Edit: I now consider HVM should be seen as an Interaction Net runtime that happens to be a suitable as a functional back-end, as long as compatibility is ensured by a type-checker or something equivalent. But there is no such a thing as UB, as these reductions are correct w.r.t. INet semantics. See below for more info.
This limitation should probably be noted in the README. You probably also want to add more information on the limitation to make clear under what situations this is (im)possible. I assume this limitation is impossible to hit if the type system precludes applying a function to itself?
While I agree it is ok if there are limitations, I find it a completely different matter to have limitations and to silently return an incorrect result!
Besides, it seems to me that this limitation could be easily violated in a "natural" program such as mapping over a list of lists: map2 f l = map (map f) l
. The function map
has to clone the function given to it (as it needs to call it several times), but map f
contains a clone of map
itself!
@L-as yes, but that is still too restrictive. Applying a function to itself is fine (and even usual). For example, the Y-Combinator relies on applying r
to itself: Y = λf (λr(f (r r)) λr(f (r r)))
. That is completely fine. What is not allowed is for a cloned function to apply its own clone to itself. That is a much more rare situation. I'd bet there isn't a single occurrence of this in any of the Rust's top 1000 libraries, for example. There could be a note on the README, but is it really necessary. This, again, is way less restrictive than Rust's borrow checker, so I find it really confusing that people make a big deal of this.
@Ekdohibs map (map f) l
is completely fine! As is basically anything you'll come up with in practice. I think this is the main reason people get scared, they don't realize what the limitation really entails!

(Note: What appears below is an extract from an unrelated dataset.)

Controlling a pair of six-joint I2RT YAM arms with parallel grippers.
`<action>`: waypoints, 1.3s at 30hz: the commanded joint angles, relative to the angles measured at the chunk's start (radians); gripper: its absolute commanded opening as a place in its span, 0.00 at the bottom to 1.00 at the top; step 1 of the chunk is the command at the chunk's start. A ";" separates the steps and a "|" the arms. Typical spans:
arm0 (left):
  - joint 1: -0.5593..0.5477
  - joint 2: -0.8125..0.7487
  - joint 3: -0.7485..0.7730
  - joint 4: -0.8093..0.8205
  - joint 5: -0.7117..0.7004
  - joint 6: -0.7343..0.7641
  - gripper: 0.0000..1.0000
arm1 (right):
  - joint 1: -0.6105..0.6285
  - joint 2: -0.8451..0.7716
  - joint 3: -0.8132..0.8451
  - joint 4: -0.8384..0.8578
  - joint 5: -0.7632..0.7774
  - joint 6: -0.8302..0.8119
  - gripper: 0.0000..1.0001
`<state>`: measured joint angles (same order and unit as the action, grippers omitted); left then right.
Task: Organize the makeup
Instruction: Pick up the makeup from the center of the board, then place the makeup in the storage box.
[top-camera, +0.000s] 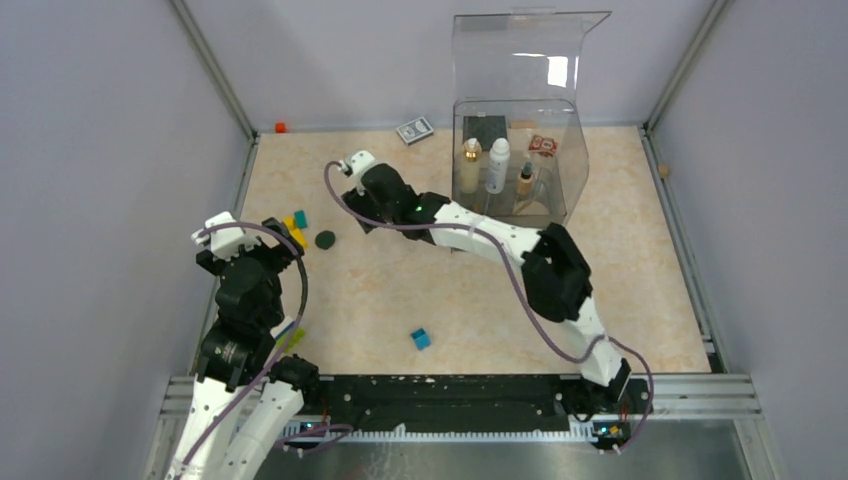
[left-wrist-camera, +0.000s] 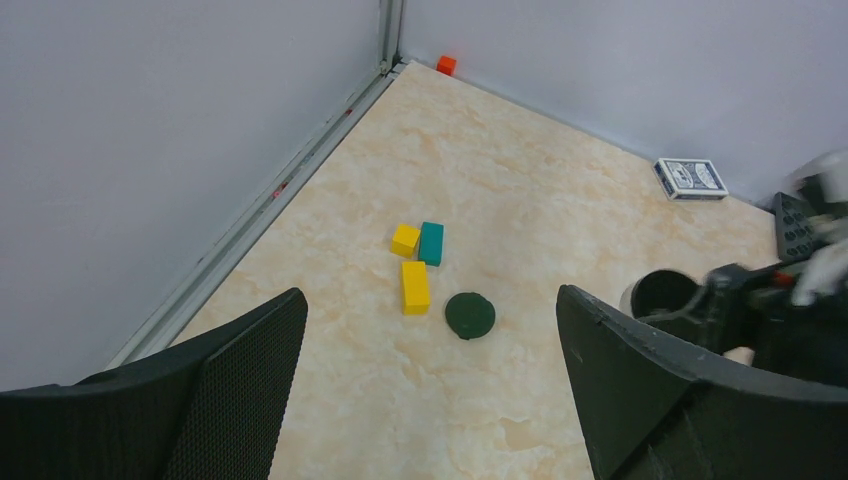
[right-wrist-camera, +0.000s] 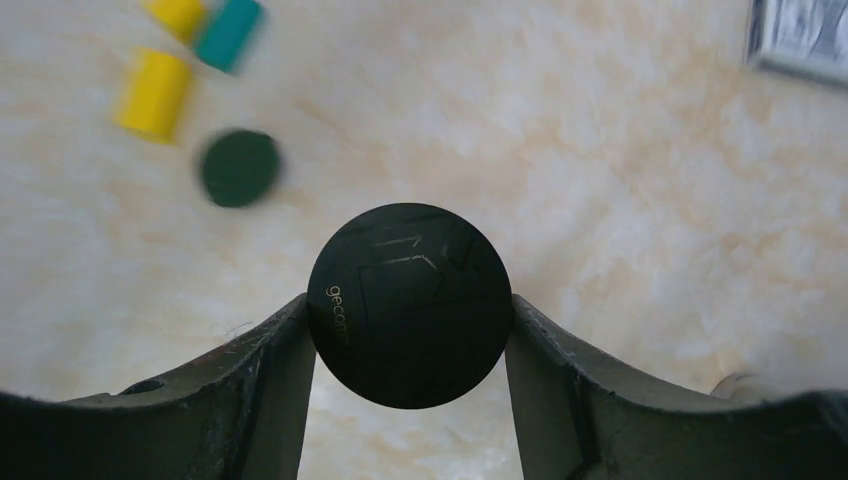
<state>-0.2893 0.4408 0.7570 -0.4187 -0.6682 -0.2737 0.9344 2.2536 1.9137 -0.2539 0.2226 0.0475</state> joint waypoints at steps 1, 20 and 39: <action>0.006 -0.003 -0.005 0.034 0.003 0.010 0.99 | 0.103 -0.327 0.008 0.125 -0.049 -0.090 0.47; 0.009 0.005 -0.003 0.034 0.016 0.008 0.99 | -0.108 -1.157 -0.584 -0.042 0.320 0.040 0.43; 0.009 0.007 -0.003 0.034 0.021 0.008 0.99 | -0.267 -0.938 -0.864 0.136 0.010 0.199 0.41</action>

As to silently failing, that's just like every other undefined behavior, not unlike adding a number and a string, or reading arrays out of bounds. HVM is an untyped compile target, not meant to be a user-facing language. Obviously languages that compile to it will prevent these programs during type checking.
Hmmm, I think I don't understand why map (map f) l
is fine, at least if map
is a lambda-bound function. (Imagine we are in Haskell and this function map2
is defined for any functor).
Victor gave an example of what isn't allowed on the Telegram channel:
let f = λs. λz. (s (s z)) # a lambda that clones its argument
let g = f # a clone of that lambda
(g f) # the clone will clone the original
He said:
this is a limitation of the runtime and should raise a type error, just like you can't have two concurrent &mut references in Rust
I think people (myself included!) misread the meaning of "a clone cloning its own clone". The map
function just creates copies of f
. Then the outer map
creates copies of map f
. There is no cloned function attempting to clone itself. That would happen, perhaps, if Map
called (f f)
, and was applied to a function that called its argument on itself. Like this:
(Map f Nil) = Nil
(Map f (Cons x xs)) = (Map ((f f) x) xs)
(Main) = (Map λx(x x) (Cons 1 (Cons 2 (Cons 3 Nil)))))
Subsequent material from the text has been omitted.